Prognosis of Uterine LMS Metastatic to the Peritoneum and Lungs


Brian Van Tine, MD, PhD:So, our next case is a 61-year-old Caucasian female with an 11 cm primary uterine leiomyosarcoma that’s, unfortunately, spread to her peritoneum. It has actually already spread all the way to her lungs. Unfortunately, her ECOG performance status was 1.

There are a number of risk factors that can occur to a patient like this. The most common place for any sarcoma to spread is most likely the lungs. But, I think the uterine leiomyosarcoma patients have a unique niche. First, a lot of them have been morcellated. What that does is actually spread the tumor all around the abdomen, and that’s a practice that probably should be avoided.

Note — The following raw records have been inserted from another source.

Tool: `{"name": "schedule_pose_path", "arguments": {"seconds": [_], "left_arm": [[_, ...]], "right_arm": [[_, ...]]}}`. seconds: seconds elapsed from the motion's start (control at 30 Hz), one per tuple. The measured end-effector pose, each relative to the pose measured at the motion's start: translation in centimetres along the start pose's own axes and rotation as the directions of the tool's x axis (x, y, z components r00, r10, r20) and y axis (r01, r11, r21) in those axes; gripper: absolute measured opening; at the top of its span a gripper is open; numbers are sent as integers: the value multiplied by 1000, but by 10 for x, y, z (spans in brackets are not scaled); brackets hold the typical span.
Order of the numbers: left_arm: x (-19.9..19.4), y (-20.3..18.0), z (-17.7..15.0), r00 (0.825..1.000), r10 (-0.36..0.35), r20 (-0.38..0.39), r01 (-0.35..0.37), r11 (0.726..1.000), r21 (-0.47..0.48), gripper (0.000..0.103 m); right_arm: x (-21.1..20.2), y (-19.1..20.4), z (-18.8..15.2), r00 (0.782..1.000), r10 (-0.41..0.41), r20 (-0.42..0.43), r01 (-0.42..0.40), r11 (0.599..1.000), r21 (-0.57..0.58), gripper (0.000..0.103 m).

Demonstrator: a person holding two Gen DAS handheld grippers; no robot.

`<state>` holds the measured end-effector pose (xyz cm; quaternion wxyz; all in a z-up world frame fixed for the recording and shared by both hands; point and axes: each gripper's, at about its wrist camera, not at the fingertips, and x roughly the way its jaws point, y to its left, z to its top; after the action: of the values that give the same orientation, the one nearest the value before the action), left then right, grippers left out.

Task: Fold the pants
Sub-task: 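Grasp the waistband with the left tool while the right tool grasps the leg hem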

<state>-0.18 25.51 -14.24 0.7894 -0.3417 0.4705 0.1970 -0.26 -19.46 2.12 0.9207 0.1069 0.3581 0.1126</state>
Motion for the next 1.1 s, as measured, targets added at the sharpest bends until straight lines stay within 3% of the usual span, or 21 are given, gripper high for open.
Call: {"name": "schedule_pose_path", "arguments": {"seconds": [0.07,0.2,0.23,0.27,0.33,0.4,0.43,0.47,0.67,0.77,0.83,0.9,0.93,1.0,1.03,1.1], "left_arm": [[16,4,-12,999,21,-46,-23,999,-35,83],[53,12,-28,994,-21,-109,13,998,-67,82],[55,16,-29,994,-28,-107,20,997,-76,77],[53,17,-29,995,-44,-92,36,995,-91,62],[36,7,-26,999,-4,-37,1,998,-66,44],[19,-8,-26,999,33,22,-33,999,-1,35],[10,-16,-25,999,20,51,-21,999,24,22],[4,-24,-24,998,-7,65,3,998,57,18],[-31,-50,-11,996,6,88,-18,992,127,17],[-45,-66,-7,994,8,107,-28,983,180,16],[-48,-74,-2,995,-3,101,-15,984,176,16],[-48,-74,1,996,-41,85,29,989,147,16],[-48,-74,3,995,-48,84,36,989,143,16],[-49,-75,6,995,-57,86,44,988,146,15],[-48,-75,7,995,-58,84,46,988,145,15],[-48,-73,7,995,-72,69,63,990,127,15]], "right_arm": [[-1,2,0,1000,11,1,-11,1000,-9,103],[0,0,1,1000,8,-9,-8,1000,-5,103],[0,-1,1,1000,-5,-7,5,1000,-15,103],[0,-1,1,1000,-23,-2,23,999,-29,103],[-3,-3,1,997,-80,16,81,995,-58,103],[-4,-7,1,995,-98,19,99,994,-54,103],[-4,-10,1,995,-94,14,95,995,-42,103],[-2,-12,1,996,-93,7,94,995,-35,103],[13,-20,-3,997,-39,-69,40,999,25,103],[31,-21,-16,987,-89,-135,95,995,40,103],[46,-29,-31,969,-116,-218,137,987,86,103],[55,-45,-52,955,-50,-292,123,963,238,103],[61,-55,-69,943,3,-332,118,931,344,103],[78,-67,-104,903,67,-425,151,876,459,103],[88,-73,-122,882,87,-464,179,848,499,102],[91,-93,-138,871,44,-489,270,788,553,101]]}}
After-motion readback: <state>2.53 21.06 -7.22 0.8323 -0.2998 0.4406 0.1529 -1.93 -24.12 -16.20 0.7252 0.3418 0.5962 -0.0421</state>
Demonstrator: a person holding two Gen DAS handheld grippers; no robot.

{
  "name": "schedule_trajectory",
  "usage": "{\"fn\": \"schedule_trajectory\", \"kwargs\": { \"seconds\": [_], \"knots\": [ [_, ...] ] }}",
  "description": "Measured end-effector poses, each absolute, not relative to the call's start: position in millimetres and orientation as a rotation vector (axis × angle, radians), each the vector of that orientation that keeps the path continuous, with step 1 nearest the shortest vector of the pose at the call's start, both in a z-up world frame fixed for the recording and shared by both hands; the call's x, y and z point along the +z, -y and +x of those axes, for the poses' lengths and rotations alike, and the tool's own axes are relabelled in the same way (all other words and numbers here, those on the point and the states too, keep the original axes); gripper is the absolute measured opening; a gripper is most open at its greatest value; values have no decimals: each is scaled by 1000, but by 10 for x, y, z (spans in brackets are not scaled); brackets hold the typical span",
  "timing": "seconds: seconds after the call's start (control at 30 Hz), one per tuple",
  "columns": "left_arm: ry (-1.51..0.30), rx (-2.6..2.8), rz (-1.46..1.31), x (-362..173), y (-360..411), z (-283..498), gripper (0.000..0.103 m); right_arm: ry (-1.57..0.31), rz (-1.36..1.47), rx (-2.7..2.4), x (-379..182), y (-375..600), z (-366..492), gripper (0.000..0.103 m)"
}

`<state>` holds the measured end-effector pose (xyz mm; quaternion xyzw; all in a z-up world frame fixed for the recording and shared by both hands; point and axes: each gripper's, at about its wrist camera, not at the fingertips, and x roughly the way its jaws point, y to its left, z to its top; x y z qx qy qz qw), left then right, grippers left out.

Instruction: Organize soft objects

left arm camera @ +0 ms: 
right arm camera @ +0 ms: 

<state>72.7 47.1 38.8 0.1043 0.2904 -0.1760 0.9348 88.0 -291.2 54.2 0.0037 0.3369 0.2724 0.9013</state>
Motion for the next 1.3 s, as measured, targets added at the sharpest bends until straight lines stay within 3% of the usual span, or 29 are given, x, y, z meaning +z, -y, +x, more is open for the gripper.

But, once you’ve spread it around the abdomen, these patients end up as stage IV. Through the eyes of a sarcoma doctor, they’re not curable. The natural history of this tumor, if it gets up and spreads, shows up in the lung. A lot of patients can potentially put off their abnormal uterine bleeding, or think they have horrible fibroids and just let these things get out of control. And so, I think it’s always important that you maintain your adequate OBGYN visits lifelong.

The prognosis for a patient like this, and I think our approach for a patient like this, is to extend their life. Somebody who has both peritoneal and lung metastases would not be curable by any standard that we have available today. I think we’re looking at the use of either palliative chemotherapy or hospice as an approach.

Case Scenario 2:

  • The patient is a 61 year-old Caucasian woman, diagnosed with uterine leiomyosarcoma (LMS) metastatic to the peritoneum and lungs.